A senhora teme pela segurança e pela integridade física de seu marido?
Eu temo pela segurança. Sei que a instrução que as Forças Armadas têm é que disparem para matar. Isso é totalmente claro. A ordem que eles têm é para disparar contra qualquer hondurenho. Então, temo pela vida do presidente, de minha família e de qualquer hondurenho. Eles têm assassinado jovens. Nos últimos três dias, vimos pessoas vagarem pelas montanhas. Os militares sitiaram as cidades, fecharam as fronteiras e proibiram que o povo receba água e alimentos. Os únicos alimentos que passam aqui são destinados à polícia e aos elementos das Forças Armadas.
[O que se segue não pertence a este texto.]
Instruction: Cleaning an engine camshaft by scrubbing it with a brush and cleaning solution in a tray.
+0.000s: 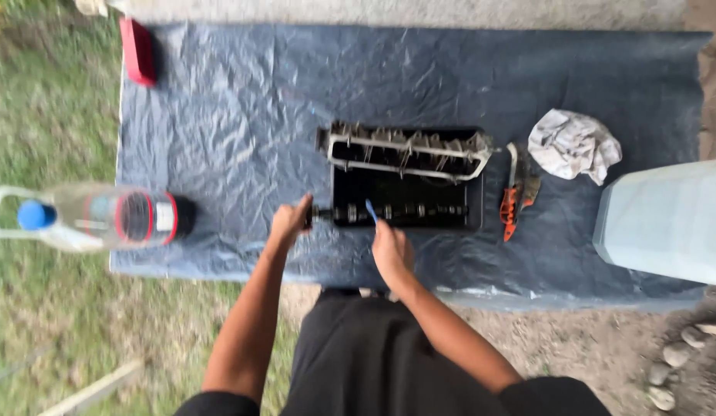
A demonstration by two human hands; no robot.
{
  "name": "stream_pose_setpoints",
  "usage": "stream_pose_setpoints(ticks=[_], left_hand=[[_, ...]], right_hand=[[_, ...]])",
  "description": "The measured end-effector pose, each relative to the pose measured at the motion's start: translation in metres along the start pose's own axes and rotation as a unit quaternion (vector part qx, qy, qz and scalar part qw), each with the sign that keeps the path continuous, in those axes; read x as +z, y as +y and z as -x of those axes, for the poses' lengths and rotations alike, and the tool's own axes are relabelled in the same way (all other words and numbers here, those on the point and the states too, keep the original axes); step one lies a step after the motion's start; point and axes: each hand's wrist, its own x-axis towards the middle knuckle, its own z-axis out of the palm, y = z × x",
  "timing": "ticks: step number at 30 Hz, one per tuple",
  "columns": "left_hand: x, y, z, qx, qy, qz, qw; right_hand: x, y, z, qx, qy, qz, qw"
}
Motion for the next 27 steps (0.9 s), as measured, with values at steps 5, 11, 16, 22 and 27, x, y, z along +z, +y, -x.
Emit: stream_pose_setpoints(ticks=[5,11,16,22,27], left_hand=[[0.012,-0.025,-0.016,0.003,0.015,0.008,1.000],[0.018,-0.064,-0.056,0.091,-0.089,0.199,0.972],[-0.008,-0.027,0.011,0.180,-0.129,0.236,0.946],[-0.007,-0.013,0.043,0.258,-0.122,0.271,0.919],[-0.009,-0.006,0.045,0.170,-0.108,0.253,0.946]], right_hand=[[0.001,-0.002,0.022,0.032,-0.034,0.008,0.999],[-0.015,0.008,0.005,0.004,-0.014,0.019,1.000],[0.005,0.039,-0.038,0.023,-0.037,0.010,0.999],[-0.069,0.042,-0.076,0.007,-0.012,0.114,0.993],[-0.066,0.077,-0.092,-0.037,-0.036,0.127,0.990]])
Estão desesperando a gente e essa é uma maneira de nos matar e de nos debilitar, de aumentar a repressão. Esperamos um apoio da Cruz Vermelha para transportar água e comida às pessoas. Estamos totalmente encurralados.

Como vê a atuação do presidente Lula, ao pedir pelo retorno de Zelaya ao poder?
Nós nos sentimos muito agradecidos. Ontem (sábado), o presidente Lula se comunicou diretamente com o presidente Zelaya. Eles têm estado em comunicação. A manifestação que temos obtido do Brasil, em relação à integridade física do presidente e dos demais hondurenhos, é igual à dos demais países. Na reunião do Mercosul, se estabeleceu que os países não reconheceriam o surgimento de um regime de fato. Esse é um respaldo que vemos com esperança, ao saber que nossos irmãos da América Latina e do mundo inteiro defendem o retorno à ordem constitucional. Isso nos enche de força e fortaleza para seguir em nossa marcha até o retorno do presidente Zelaya.